Records from a data source:
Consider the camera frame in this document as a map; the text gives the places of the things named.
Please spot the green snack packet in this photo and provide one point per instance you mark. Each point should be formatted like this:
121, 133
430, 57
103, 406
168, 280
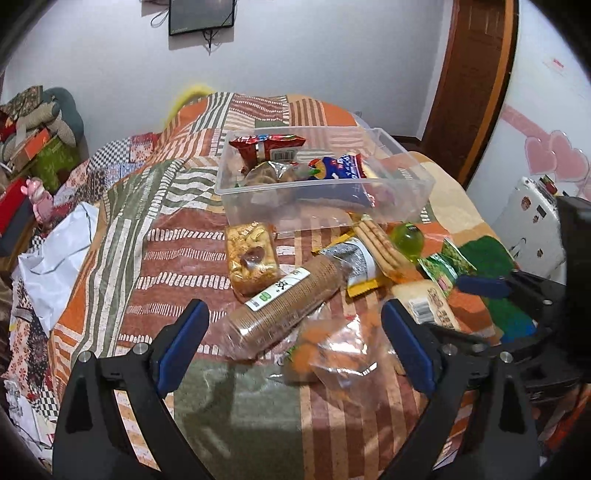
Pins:
442, 268

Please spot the orange box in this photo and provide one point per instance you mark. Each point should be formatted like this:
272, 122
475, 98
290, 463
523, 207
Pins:
32, 145

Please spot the wall television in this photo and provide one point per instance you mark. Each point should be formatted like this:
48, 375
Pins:
201, 14

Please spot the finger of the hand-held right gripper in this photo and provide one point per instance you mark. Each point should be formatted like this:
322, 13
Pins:
482, 286

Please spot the clear plastic container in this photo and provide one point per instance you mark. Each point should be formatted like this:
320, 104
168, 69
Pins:
258, 203

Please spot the beige cake packet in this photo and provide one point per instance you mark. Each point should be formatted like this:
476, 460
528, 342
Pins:
429, 300

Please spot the yellow cracker packet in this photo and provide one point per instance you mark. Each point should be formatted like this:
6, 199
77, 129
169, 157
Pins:
249, 251

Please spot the pink heart wall stickers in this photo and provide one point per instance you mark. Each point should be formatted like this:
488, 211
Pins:
549, 157

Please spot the clear packet of brown cookies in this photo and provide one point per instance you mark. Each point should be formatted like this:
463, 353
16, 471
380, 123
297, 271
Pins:
268, 175

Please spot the grey stuffed cushion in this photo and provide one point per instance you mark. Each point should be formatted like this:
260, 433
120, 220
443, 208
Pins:
55, 113

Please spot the white case with stickers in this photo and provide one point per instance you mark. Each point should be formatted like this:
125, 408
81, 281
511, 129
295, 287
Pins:
531, 221

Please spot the white plastic bag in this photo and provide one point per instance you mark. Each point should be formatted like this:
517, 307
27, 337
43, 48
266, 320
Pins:
60, 258

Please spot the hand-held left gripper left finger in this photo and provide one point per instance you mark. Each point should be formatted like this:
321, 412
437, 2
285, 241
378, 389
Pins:
182, 344

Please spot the biscuit stick packet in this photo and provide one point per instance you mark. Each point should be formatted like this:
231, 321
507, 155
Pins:
384, 249

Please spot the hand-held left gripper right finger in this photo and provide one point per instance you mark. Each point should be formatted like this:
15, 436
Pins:
410, 344

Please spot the wooden door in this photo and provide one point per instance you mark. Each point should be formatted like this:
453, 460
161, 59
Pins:
471, 83

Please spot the green jelly cup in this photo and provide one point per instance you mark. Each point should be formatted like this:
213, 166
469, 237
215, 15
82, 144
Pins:
407, 237

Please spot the pink toy figure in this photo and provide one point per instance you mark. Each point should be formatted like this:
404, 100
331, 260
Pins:
40, 203

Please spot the grey and yellow snack packet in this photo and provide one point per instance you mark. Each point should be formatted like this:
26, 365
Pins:
355, 264

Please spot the blue snack packet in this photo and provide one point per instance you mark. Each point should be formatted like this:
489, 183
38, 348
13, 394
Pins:
341, 167

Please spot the red snack packet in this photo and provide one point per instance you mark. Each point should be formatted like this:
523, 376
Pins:
258, 145

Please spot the clear bag of orange snacks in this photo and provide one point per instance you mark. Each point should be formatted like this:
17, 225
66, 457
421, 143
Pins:
323, 351

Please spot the red wall label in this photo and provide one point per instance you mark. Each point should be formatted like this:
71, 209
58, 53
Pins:
557, 64

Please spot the round biscuit sleeve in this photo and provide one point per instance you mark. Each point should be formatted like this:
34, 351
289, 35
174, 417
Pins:
286, 300

- **WORK ITEM**:
Every line of the records above where the string "finger" is found should be copied.

- **ANSWER TO THIS TASK**:
Please spot the finger of the hand-held right gripper in this photo and provide one point per instance you mark. Each point should be formatted like this:
Please spot the hand-held left gripper left finger in this photo and provide one point per instance you mark. Each point should be formatted like this:
Please spot the hand-held left gripper right finger in this photo and provide one point per instance you mark. Each point should be formatted like this:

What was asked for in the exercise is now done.